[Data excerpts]

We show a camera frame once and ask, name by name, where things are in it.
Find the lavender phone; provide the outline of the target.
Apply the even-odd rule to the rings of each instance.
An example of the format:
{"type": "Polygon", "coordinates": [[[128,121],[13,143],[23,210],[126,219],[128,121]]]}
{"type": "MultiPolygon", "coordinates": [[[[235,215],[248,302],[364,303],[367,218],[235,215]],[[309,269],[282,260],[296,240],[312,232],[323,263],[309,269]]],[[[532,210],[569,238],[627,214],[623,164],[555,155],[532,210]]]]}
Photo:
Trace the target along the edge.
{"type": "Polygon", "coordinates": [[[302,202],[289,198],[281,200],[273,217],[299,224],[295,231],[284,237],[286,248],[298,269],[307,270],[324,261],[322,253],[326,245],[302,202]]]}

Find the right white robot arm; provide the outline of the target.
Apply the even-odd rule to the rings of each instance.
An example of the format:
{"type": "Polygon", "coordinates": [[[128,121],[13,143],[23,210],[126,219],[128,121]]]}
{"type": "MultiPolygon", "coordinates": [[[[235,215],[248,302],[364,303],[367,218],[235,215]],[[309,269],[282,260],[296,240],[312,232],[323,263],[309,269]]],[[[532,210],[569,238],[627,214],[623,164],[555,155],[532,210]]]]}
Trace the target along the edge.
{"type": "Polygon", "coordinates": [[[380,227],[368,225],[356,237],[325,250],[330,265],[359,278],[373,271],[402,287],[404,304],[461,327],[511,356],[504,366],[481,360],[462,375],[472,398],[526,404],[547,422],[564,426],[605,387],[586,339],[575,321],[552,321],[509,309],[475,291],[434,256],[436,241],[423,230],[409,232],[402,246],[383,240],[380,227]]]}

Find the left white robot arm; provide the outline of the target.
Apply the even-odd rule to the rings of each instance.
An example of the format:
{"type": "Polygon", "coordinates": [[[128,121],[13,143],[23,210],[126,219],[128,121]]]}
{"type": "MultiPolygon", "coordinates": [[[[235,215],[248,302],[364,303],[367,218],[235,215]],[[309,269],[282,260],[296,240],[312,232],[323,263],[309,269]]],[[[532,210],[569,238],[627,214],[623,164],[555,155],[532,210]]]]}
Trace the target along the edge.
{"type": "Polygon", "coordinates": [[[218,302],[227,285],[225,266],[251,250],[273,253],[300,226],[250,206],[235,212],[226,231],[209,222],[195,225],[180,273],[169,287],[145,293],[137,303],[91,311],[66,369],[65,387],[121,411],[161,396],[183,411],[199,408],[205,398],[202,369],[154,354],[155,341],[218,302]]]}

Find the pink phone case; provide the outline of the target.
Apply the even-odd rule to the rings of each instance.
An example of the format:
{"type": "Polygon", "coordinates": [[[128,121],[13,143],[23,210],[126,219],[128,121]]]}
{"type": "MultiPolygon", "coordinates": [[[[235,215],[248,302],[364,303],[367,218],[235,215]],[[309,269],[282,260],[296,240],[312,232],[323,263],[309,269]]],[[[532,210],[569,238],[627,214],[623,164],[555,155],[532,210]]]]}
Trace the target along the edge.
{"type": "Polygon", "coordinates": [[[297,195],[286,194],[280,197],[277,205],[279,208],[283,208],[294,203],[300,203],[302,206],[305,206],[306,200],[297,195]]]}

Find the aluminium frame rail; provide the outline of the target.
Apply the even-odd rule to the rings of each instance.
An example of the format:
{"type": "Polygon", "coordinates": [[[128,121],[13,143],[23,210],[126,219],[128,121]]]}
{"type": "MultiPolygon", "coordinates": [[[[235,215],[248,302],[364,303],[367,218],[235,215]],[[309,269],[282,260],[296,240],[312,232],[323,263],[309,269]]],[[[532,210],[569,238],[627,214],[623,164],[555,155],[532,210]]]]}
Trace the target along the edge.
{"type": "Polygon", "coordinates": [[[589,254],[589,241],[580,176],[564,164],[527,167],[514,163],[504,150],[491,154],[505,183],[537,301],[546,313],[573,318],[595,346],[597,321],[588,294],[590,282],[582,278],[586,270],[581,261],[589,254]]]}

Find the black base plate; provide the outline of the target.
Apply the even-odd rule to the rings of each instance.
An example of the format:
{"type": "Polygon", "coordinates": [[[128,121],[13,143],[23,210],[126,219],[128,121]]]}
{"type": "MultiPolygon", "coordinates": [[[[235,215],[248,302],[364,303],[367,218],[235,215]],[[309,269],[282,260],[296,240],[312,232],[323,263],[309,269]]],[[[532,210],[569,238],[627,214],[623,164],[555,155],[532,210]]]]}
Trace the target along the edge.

### [What to produce]
Report all lines of the data above that include the string "outline".

### [Exercise response]
Find the lavender phone; provide the outline of the target.
Find the right white robot arm; provide the outline of the target.
Find the left white robot arm; provide the outline of the target.
Find the pink phone case; provide the outline of the target.
Find the aluminium frame rail; provide the outline of the target.
Find the black base plate; provide the outline of the target.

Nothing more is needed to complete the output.